[Exercise] Which lines of the records below contain the word "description"? Copy each of them out.

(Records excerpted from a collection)
■ ■ ■ ■ ■

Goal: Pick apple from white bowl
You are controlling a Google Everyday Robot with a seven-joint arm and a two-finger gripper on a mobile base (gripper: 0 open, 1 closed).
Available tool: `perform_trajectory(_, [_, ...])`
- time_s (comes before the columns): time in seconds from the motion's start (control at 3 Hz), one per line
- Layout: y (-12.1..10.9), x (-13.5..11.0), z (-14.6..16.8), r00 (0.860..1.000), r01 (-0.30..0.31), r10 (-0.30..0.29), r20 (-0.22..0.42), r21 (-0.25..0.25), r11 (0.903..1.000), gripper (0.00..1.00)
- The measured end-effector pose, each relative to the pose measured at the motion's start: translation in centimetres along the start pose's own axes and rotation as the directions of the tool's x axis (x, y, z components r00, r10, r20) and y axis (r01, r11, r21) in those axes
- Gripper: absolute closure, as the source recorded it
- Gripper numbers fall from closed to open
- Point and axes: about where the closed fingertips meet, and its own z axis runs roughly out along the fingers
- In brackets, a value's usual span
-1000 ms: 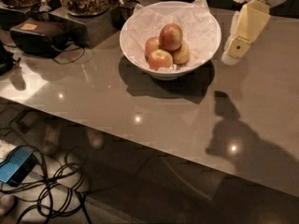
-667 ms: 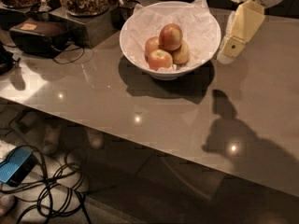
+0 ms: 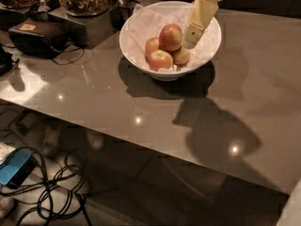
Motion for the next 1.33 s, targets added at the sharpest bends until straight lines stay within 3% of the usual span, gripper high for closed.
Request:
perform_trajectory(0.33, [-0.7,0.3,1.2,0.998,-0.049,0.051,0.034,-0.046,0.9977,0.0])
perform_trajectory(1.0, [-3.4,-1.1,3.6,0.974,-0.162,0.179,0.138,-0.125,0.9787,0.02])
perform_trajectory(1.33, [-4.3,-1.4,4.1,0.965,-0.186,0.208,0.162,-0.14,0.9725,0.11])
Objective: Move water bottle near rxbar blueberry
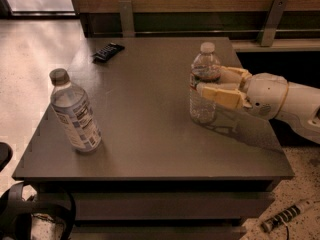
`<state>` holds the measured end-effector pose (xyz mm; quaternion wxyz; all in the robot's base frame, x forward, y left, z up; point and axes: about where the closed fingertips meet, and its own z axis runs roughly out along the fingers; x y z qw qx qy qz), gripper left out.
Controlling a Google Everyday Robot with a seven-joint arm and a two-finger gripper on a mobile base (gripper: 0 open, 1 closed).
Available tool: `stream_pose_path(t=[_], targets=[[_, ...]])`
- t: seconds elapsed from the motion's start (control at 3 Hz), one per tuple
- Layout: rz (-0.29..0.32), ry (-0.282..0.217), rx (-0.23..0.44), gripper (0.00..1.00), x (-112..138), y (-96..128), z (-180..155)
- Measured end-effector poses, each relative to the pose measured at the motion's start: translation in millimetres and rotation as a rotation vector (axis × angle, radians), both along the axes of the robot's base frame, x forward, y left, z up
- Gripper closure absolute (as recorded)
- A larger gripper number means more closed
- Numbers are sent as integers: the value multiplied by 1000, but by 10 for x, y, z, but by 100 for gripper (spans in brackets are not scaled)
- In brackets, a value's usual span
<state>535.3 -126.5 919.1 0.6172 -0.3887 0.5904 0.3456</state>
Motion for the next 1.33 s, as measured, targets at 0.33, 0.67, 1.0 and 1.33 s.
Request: stream_pose_path(t=[0.33, 0.67, 1.0, 1.33], targets=[[5, -1, 0, 100, -1, 26, 8], [5, -2, 0, 100, -1, 29, 13], [-7, -30, -3, 100, 94, -49, 132], [-31, -110, -13, 100, 462, -249, 504]])
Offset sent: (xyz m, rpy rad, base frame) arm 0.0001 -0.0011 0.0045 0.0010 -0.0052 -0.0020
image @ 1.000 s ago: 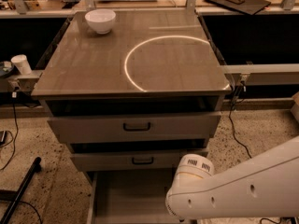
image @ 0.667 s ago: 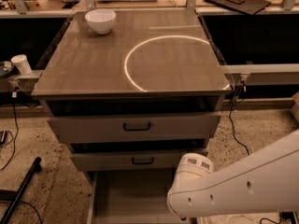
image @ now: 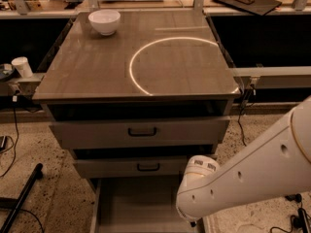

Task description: Place rxbar blueberry into bottom drawer

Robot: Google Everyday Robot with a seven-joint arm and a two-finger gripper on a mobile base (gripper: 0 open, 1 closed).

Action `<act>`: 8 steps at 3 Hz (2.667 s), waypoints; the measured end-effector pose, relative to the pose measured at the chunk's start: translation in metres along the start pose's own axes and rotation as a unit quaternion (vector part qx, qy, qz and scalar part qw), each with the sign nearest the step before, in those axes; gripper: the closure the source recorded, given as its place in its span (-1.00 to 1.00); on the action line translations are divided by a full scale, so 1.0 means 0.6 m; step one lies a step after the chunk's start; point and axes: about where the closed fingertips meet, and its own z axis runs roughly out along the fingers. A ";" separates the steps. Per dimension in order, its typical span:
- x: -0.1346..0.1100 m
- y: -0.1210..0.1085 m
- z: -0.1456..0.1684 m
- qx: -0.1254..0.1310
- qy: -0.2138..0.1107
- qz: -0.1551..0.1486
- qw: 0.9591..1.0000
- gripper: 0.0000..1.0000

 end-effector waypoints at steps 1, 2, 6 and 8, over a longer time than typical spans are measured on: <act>-0.001 -0.008 0.021 -0.004 0.011 0.005 1.000 1.00; -0.002 -0.015 0.036 -0.006 0.019 0.009 1.000 1.00; 0.013 0.001 0.074 -0.021 0.039 0.049 0.998 1.00; -0.006 0.005 0.058 -0.023 0.012 0.054 0.998 1.00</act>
Offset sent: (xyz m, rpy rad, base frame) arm 0.0187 -0.0122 -0.0359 -0.0189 0.0607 -0.0271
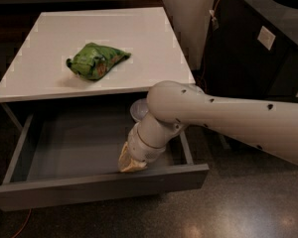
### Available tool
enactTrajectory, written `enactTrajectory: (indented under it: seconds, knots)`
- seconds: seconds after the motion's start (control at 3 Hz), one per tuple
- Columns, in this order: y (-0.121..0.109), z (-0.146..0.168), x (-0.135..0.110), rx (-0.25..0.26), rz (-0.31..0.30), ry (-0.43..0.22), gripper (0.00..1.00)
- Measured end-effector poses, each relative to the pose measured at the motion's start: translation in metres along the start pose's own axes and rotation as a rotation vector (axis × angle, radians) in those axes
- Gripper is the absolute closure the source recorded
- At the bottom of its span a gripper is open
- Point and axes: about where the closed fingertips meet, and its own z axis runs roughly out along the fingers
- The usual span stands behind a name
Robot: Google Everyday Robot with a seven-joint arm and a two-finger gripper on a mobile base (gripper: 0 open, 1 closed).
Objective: Open top drawer
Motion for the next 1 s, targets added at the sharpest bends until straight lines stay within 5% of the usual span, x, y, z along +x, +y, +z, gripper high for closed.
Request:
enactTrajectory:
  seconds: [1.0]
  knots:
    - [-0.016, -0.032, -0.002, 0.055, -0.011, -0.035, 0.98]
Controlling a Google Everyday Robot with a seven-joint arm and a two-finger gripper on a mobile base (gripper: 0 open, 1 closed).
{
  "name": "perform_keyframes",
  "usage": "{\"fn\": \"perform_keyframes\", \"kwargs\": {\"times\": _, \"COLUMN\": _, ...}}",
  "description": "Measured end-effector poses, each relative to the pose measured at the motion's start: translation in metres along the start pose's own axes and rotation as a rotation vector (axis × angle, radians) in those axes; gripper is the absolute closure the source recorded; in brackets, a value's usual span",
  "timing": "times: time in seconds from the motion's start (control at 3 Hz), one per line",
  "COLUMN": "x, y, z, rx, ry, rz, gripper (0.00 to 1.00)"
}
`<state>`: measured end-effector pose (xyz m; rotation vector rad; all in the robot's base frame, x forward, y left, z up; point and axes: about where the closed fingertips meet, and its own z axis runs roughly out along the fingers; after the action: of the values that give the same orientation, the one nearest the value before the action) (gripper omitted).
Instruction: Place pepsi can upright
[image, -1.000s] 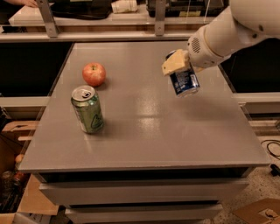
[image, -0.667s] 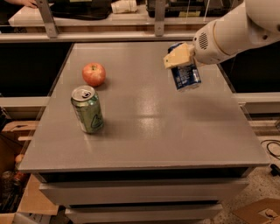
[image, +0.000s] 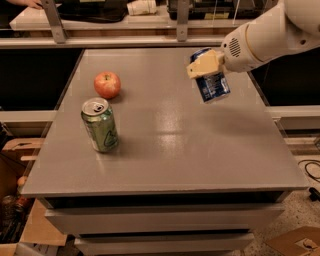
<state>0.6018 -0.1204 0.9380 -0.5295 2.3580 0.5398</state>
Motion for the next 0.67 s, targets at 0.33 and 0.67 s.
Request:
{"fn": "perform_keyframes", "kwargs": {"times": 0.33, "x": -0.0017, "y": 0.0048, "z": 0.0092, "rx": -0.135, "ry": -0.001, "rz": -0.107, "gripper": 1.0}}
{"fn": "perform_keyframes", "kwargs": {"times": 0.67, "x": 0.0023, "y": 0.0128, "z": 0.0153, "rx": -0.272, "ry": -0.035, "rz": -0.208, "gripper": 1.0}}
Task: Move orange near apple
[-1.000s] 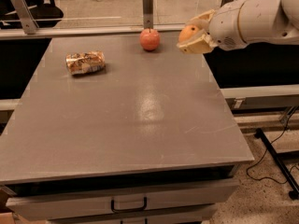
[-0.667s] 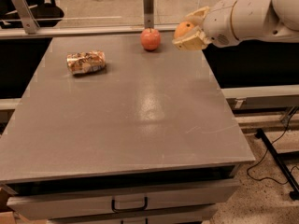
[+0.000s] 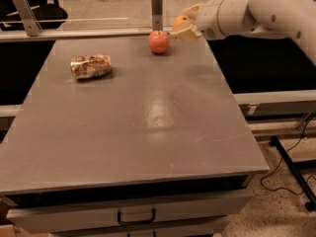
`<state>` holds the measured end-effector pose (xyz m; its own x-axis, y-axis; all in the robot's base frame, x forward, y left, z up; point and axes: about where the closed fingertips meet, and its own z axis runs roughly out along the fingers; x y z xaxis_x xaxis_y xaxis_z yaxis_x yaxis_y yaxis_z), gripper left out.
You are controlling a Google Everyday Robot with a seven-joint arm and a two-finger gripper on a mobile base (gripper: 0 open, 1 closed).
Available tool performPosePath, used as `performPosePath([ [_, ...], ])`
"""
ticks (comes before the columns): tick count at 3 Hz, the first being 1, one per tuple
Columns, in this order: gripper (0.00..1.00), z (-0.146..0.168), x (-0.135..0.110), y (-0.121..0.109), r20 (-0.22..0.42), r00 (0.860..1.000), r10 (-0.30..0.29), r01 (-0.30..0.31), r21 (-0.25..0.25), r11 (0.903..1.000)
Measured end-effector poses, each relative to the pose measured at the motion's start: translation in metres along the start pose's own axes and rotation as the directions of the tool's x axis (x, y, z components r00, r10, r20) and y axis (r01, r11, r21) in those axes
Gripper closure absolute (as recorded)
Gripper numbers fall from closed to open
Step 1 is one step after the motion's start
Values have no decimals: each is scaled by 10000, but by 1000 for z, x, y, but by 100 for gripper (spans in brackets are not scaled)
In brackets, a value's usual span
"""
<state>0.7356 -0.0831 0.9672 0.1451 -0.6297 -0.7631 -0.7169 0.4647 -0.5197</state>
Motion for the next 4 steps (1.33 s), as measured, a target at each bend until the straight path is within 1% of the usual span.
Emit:
performPosePath([
  [1, 100, 27, 24, -6, -342, 9974, 640, -638, 74, 9979],
  [2, 100, 45, 45, -1, -531, 9889, 1386, -1389, -11, 9903],
  [3, 82, 63, 54, 6, -598, 9815, 1818, -1834, -225, 9828],
  [4, 58, 76, 64, 7, -762, 9747, 2101, -2128, -292, 9767],
])
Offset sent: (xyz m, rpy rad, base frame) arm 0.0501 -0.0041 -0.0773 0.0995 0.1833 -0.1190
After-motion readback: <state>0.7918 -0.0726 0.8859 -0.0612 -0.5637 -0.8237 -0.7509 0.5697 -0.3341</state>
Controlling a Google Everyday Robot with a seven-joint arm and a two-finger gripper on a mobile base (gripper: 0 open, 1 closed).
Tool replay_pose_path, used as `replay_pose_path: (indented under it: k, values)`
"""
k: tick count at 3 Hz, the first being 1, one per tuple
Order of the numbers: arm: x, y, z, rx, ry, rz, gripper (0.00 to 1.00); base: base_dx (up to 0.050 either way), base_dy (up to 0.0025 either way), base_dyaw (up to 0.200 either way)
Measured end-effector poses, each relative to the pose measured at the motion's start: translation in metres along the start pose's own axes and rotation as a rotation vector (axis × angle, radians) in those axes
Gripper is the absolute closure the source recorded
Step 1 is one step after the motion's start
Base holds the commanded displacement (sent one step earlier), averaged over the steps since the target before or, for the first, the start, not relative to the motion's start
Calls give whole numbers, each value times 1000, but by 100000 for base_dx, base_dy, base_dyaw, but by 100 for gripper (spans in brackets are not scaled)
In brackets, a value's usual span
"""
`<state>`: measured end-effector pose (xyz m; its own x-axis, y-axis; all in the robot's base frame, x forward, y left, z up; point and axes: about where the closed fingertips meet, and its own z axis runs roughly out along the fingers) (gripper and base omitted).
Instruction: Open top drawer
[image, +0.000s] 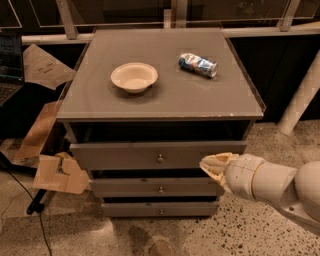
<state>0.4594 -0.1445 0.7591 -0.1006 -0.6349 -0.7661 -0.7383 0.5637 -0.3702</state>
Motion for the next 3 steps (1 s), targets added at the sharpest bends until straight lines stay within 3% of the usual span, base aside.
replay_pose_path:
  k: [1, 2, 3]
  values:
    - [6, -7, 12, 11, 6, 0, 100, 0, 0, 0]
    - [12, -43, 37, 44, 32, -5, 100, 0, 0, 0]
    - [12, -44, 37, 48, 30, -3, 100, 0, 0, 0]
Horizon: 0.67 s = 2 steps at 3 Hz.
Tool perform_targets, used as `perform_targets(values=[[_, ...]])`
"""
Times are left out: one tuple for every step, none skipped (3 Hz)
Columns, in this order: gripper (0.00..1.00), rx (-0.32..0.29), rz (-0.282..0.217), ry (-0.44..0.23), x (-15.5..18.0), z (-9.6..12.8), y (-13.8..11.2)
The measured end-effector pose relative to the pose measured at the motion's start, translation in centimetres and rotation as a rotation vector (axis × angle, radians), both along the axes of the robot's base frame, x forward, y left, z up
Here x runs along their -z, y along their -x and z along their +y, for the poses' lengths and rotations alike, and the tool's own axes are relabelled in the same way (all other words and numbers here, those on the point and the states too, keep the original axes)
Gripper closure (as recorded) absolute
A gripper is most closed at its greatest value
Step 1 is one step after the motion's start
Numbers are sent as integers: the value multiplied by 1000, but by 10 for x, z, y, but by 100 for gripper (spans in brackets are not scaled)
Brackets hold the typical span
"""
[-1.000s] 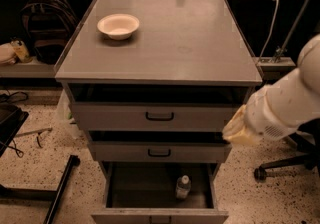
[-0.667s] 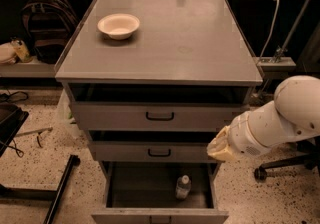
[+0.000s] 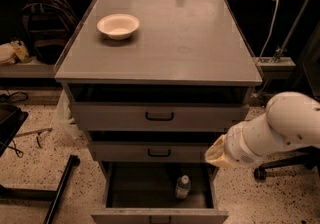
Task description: Pick blue plastic bottle from bottom drawer and place on counter
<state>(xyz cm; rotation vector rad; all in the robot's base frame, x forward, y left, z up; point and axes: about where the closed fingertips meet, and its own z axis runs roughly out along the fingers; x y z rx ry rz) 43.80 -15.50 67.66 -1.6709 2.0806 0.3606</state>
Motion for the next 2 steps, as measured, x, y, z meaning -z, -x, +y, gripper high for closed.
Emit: perform_targets(values=[[100,-7,-8,-49,77,-6,-11],[100,-33,-27,-104,146,-14,-29]])
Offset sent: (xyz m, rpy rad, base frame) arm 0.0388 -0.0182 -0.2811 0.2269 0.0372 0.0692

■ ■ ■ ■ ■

[Solution]
Task description: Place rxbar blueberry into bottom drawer
  "description": "Measured end-effector poses, each relative to the pose measured at the motion's start: translation in metres along the start pose's own axes and rotation as a rotation vector (axis × angle, radians) in those axes; gripper is the absolute closure the source recorded; in brackets, a value's usual span",
Task description: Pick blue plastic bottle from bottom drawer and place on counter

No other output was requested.